## WHAT YOU NEED TO DO
The full listing should be set down again without a single alteration.

——

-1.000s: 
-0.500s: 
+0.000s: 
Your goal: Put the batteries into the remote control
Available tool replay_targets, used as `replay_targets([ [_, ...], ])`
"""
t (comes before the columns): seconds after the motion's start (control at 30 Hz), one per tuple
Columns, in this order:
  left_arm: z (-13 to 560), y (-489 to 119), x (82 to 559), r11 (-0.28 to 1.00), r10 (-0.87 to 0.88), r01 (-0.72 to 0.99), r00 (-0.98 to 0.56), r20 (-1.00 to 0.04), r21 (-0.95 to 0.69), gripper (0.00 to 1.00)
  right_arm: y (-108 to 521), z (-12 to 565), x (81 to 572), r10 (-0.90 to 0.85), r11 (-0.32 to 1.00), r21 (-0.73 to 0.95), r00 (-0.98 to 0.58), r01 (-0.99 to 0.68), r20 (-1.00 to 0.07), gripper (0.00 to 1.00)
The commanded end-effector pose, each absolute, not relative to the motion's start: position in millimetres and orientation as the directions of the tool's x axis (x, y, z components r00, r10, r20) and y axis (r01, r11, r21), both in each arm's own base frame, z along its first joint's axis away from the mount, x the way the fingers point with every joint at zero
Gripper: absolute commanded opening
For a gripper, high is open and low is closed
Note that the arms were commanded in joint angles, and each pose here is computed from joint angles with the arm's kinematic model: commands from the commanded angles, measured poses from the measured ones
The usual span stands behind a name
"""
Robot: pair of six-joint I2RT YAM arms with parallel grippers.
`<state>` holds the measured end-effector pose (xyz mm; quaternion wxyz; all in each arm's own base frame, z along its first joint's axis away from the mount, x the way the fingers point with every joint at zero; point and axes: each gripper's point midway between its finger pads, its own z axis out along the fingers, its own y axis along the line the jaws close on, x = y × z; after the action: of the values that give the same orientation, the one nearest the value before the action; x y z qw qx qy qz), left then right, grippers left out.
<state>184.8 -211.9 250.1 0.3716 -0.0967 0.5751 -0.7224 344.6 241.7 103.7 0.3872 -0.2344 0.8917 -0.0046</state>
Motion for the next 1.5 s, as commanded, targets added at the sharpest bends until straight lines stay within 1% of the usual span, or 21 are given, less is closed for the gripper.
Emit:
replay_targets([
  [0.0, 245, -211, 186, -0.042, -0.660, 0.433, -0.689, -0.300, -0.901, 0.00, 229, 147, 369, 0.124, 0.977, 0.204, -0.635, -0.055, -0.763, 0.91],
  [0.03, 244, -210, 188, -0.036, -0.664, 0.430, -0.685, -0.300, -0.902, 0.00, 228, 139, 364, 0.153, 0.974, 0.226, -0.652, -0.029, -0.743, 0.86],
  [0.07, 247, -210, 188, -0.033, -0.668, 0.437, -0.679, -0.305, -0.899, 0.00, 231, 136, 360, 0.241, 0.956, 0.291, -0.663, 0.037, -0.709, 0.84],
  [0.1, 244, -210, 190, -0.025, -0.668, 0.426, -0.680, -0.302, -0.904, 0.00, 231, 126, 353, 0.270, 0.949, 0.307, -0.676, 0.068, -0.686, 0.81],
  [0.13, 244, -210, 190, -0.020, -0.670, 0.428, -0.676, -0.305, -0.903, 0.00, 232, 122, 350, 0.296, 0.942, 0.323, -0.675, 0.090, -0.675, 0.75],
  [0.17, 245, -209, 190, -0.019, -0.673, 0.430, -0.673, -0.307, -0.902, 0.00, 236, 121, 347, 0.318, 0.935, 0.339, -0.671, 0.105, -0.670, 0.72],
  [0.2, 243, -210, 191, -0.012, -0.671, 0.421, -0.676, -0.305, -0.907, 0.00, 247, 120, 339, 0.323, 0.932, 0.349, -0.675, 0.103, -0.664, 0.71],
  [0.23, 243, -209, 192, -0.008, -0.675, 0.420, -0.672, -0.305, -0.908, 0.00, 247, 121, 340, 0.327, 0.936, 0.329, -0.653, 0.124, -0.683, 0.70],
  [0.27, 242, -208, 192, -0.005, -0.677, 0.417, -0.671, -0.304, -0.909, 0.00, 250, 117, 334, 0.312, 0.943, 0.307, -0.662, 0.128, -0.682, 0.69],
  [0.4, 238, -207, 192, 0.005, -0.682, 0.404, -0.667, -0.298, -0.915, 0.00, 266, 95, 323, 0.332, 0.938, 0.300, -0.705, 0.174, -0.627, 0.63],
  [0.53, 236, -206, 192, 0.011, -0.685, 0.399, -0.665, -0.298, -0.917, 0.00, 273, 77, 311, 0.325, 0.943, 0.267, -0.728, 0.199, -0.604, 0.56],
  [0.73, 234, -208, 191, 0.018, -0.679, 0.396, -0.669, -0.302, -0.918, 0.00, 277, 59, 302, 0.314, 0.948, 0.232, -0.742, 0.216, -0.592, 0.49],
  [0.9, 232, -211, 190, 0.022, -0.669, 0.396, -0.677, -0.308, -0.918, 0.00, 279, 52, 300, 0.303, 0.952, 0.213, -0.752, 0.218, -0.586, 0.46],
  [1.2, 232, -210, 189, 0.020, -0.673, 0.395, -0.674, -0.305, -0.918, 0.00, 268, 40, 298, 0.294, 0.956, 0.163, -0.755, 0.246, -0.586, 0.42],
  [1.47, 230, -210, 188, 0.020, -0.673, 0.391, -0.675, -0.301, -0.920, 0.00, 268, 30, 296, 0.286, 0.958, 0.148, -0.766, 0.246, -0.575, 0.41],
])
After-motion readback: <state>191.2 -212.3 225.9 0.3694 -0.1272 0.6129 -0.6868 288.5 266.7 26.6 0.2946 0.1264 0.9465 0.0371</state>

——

## REPLY TO THE EXERCISE
-1.000s: 
-0.500s: 
+0.000s: 
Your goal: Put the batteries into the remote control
Available tool replay_targets, used as `replay_targets([ [_, ...], ])`
"""
t (comes before the columns): seconds after the motion's start (control at 30 Hz), one per tuple
Columns, in this order:
  left_arm: z (-13 to 560), y (-489 to 119), x (82 to 559), r11 (-0.28 to 1.00), r10 (-0.87 to 0.88), r01 (-0.72 to 0.99), r00 (-0.98 to 0.56), r20 (-1.00 to 0.04), r21 (-0.95 to 0.69), gripper (0.00 to 1.00)
  right_arm: y (-108 to 521), z (-12 to 565), x (81 to 572), r10 (-0.90 to 0.85), r11 (-0.32 to 1.00), r21 (-0.73 to 0.95), r00 (-0.98 to 0.58), r01 (-0.99 to 0.68), r20 (-1.00 to 0.07), gripper (0.00 to 1.00)
The commanded end-effector pose, each absolute, not relative to the motion's start: position in millimetres and orientation as the directions of the tool's x axis (x, y, z components r00, r10, r20) and y axis (r01, r11, r21), both in each arm's own base frame, z along its first joint's axis away from the mount, x the way the fingers point with every joint at zero
Gripper: absolute commanded opening
For a gripper, high is open and low is closed
Note that the arms were commanded in joint angles, and each pose here is computed from joint angles with the arm's kinematic model: commands from the commanded angles, measured poses from the measured ones
The usual span stands behind a name
"""
Robot: pair of six-joint I2RT YAM arms with parallel grippers.
`<state>` holds the measured end-effector pose (xyz mm; quaternion wxyz; all in each arm's own base frame, z along its first joint's axis away from the mount, x the way the fingers point with every joint at zero; point and axes: each gripper's point midway between its finger pads, its own z axis out along the fingers, its own y axis along the line the jaws close on, x = y × z; after the action: of the values that give the same orientation, the one nearest the value before the action; x y z qw qx qy qz), left then right, grippers left out.
<state>184.8 -211.9 250.1 0.3716 -0.0967 0.5751 -0.7224 344.6 241.7 103.7 0.3872 -0.2344 0.8917 -0.0046</state>
Motion for the next 1.5 s, as commanded, targets added at the sharpest bends until straight lines stay within 1% of the usual span, or 21 are given, less is closed for the gripper.
Emit:
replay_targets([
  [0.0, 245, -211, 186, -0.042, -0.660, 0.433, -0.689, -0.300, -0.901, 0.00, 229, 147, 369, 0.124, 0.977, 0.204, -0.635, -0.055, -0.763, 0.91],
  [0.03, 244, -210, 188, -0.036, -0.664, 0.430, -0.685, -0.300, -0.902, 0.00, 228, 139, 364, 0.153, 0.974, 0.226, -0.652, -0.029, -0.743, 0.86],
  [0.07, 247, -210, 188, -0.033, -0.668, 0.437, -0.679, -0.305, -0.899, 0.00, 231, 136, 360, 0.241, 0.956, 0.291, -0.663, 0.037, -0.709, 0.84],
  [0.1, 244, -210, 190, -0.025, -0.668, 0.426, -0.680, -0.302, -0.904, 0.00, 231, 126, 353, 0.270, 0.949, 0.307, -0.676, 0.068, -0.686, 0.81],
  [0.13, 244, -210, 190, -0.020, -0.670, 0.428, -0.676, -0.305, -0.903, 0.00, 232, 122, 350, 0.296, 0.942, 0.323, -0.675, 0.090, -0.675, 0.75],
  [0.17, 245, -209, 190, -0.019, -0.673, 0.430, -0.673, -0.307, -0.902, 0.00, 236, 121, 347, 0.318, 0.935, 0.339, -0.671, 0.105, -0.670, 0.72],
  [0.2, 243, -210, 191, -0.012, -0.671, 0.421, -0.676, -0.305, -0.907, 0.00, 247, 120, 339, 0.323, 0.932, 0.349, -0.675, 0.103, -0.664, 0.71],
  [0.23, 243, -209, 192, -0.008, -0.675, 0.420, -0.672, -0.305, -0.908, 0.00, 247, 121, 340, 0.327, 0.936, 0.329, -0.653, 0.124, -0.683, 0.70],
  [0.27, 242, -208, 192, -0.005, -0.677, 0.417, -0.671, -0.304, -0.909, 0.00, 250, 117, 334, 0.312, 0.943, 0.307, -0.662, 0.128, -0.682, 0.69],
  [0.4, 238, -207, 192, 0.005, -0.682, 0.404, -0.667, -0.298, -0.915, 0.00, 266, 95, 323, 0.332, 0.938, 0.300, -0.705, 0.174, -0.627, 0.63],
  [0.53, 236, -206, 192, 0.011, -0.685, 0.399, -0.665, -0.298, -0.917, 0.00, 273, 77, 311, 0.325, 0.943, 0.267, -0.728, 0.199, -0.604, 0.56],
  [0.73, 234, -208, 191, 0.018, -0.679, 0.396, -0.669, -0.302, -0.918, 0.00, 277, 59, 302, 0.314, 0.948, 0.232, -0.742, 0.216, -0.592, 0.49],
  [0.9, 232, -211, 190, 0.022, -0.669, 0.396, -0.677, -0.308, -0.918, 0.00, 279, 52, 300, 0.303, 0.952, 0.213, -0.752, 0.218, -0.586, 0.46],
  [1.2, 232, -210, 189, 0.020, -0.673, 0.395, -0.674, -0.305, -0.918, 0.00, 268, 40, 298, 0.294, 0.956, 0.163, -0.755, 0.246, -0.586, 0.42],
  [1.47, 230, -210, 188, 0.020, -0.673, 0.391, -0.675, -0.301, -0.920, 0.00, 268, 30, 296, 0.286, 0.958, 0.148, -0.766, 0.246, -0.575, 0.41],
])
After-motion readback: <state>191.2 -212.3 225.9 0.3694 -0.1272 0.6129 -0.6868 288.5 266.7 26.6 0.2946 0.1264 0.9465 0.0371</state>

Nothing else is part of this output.